» AIM OF THE EXERCISE:
Leave the pictures out. Return all other data exactly.

» RAW DATA:
☆ ☆ ☆ ☆ ☆

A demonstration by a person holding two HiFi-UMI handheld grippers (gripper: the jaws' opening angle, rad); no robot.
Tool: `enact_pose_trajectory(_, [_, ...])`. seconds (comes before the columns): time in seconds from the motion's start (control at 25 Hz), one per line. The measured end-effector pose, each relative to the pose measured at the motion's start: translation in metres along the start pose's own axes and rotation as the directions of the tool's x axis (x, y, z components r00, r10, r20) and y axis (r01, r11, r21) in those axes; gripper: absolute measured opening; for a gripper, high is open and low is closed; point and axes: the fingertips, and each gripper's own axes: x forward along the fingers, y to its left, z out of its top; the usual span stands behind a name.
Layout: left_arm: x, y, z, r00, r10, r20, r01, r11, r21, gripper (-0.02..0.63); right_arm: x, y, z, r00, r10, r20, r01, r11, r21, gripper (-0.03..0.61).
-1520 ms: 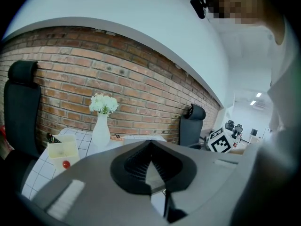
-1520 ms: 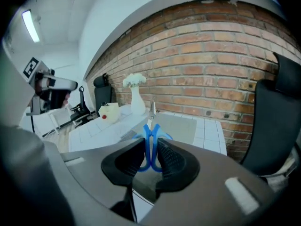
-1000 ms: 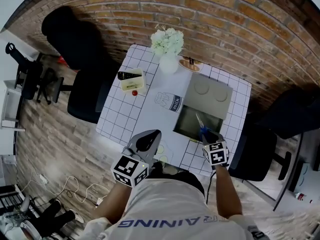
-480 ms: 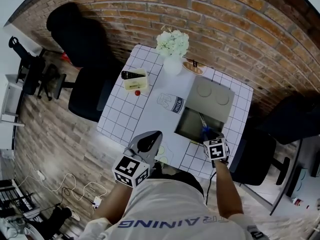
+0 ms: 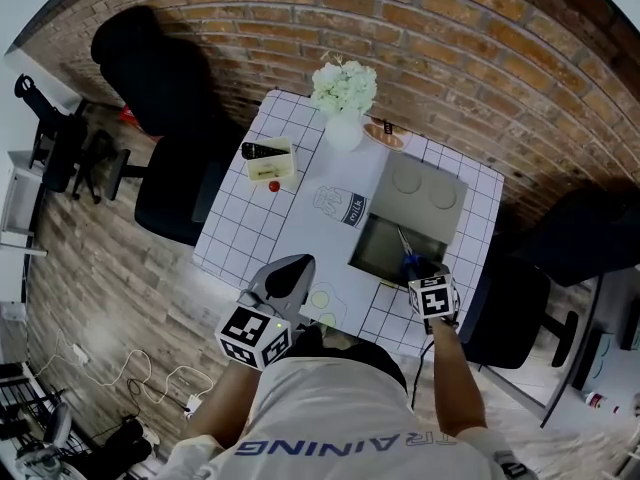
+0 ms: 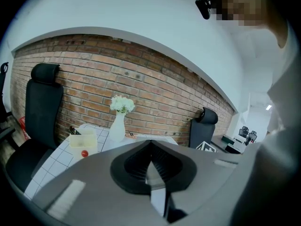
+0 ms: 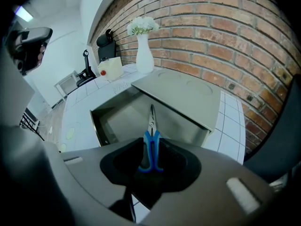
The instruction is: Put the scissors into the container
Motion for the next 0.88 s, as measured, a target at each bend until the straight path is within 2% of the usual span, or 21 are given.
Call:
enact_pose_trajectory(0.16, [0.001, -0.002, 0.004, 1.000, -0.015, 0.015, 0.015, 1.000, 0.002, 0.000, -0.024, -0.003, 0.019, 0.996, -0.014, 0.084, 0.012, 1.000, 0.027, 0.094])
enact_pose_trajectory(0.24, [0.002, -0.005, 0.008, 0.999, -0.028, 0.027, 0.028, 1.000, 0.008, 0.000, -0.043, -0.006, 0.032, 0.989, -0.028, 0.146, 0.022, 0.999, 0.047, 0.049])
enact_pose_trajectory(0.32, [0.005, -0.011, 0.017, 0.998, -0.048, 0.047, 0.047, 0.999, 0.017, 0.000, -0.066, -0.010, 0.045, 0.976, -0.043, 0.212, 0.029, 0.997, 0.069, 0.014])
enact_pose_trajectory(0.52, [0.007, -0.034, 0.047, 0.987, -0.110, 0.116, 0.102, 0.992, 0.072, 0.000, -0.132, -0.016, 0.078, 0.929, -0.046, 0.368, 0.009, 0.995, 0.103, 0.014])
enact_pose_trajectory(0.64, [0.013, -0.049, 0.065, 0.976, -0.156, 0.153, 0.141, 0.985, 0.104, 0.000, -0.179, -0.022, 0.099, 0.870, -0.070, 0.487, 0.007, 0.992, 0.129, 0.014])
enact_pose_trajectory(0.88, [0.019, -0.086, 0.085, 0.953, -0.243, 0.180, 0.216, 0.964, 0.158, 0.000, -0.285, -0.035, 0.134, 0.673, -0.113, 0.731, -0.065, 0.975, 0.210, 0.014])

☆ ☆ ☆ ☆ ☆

» ANSWER SPACE:
A demonstration by a person holding two HiFi-UMI handheld grippers (gripper: the jaws' opening angle, rad); no robot.
Tool: `enact_pose_trajectory(_, [_, ...])`. seconds (comes before the columns): time in seconds from the motion's start (control at 25 Hz), one per line. The measured end-effector pose, each relative to the pose measured at the motion's start: translation in metres along the start pose's own axes and rotation as the directions of the tool's x axis (x, y, z components r00, r10, r20) and y axis (r01, r11, r21) in those axes; gripper: absolute measured opening; for a gripper, high is open and low is closed; point and axes: the fingertips, and each gripper's own axes: x forward along the fingers, y to its left, z out of its top; the usual span stands behind a name.
Layout: left_arm: x, y, z, r00, r10, r20, r01, r11, r21, gripper (-0.02..0.63); right_arm: x, y, z, r00, r10, r20, r01, r11, r21, gripper (-0.03..0.61).
-1520 ms: 
-1520 ms: 
-1000 ms: 
-480 ms: 
+0 ms: 
+0 ms: 
+0 ms: 
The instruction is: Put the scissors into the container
Motion for the next 0.88 s, as measured, a target at each bend until the straight path is within 2% of the usual span, or 21 are given.
Call:
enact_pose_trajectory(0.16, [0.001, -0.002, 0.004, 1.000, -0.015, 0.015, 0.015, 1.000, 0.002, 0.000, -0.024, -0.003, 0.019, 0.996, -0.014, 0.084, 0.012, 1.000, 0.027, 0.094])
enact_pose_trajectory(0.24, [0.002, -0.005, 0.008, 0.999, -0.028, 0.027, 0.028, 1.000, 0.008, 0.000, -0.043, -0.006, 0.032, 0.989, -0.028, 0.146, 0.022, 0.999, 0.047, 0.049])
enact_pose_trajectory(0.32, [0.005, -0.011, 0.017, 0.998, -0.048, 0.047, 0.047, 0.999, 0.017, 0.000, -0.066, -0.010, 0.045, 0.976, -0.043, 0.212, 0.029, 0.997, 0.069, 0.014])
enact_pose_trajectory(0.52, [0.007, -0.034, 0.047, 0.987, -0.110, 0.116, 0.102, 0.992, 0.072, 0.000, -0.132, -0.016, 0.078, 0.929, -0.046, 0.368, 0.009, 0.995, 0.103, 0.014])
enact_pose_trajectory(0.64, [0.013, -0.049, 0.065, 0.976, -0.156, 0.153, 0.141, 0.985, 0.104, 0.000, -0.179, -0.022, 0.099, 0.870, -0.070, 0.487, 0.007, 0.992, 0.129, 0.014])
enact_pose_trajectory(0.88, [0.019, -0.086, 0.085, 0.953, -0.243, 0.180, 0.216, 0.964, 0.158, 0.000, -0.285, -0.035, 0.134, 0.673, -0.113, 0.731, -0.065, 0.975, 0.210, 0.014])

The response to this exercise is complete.